Elle a une drôle d’allure Clara.
Un petit corps frêle qui lui donne des airs d’adolescente, dominé par des grands yeux noirs encore fatigués d’avoir trop pleuré. Et des brulures anciennes qui sillonnent son visage. On a brûlé Clara. On lui a cassé les dents. Et pourtant elle sourit alors qu’elle se laisse tomber sur le siège au moment même où le train démarre.
Elle me dit qu’elle aime bien s’asseoir à coté de moi tandis qu’elle fait descendre un accoudoir.
Elle ajoute que je suis son porte-bonheur car les contrôleurs ne la verbalisent jamais lorsque je suis avec elle.
Il faut savoir qu’elle n’a jamais de billet Clara.
Je le sais, comme chacun des habitués. Tout comme je sais que les contrôleurs, pas dupes de ses manèges, font pour la plupart semblant de ne pas la voir.

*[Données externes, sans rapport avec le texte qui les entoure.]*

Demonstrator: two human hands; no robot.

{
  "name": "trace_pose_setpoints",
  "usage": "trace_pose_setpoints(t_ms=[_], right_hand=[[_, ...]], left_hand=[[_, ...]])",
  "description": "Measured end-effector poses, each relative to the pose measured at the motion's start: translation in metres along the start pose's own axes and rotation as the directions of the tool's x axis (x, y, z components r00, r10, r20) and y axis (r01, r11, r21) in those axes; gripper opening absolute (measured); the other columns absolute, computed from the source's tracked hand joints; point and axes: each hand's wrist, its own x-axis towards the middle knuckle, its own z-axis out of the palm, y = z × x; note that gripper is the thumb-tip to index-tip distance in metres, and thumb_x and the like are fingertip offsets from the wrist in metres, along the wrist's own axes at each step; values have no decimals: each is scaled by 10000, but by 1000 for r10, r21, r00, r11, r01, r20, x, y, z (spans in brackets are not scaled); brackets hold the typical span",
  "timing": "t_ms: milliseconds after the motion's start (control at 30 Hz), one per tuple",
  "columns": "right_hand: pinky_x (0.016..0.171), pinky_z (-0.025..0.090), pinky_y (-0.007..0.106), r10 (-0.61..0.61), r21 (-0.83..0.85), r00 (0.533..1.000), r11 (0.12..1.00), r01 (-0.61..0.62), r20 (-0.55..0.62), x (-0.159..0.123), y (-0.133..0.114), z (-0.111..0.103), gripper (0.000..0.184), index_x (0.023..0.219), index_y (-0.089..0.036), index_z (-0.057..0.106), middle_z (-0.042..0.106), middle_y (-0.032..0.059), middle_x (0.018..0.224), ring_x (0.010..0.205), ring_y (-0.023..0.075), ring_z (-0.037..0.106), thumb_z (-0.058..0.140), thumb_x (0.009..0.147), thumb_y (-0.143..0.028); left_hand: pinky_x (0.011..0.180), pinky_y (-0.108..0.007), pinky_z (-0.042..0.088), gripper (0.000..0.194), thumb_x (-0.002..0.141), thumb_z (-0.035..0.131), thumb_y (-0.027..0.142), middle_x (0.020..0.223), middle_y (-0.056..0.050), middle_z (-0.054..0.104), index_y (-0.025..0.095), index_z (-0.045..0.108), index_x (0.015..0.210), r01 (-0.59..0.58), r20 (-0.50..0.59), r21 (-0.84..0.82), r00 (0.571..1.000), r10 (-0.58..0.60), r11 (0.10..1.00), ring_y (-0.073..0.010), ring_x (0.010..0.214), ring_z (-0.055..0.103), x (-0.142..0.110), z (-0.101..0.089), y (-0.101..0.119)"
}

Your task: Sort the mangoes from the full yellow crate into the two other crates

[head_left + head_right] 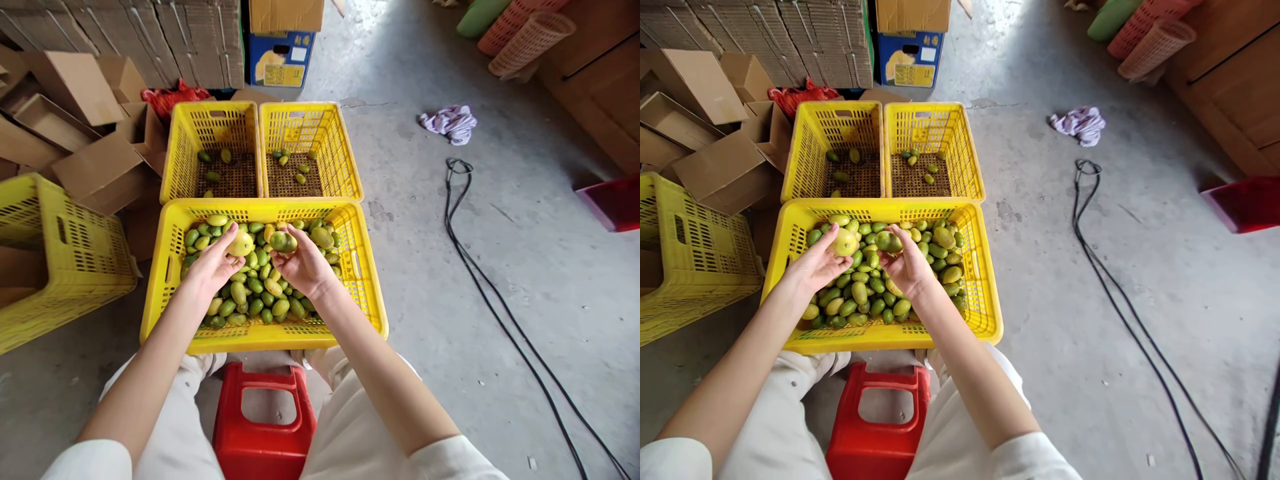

Un soir, j’ai proposé de lui payer le billet, et ajouté que ce serait dommage de prendre une amende pour si peu. Elle a accepté les quatre euros que je lui tendais à condition que je lui laisse les garder pour acheter à manger plus tard dans la soirée.
J’ai accepté, et regretté aussitôt d’avoir pensé qu’il s’agissait d’une petite somme.
Depuis, je sais que certaines choses ne changent pas ; le soleil se lève le matin et Clara n’a pas de billet. Jamais bien certain de connaitre le retard du train, je me sens un peu rassuré d’avoir au moins la certitude que Clara n’a pas de billet.
A l’occasion, elle a l’index ceint d’un pansement et ses cheveux rares par endroits laissent apparaître une plaie pas vraiment refermée. Un autre soir, c’est sa lèvre qui porte un pansement. Parfois j’ai l’impression que le corps de Clara ne cicatrise jamais totalement.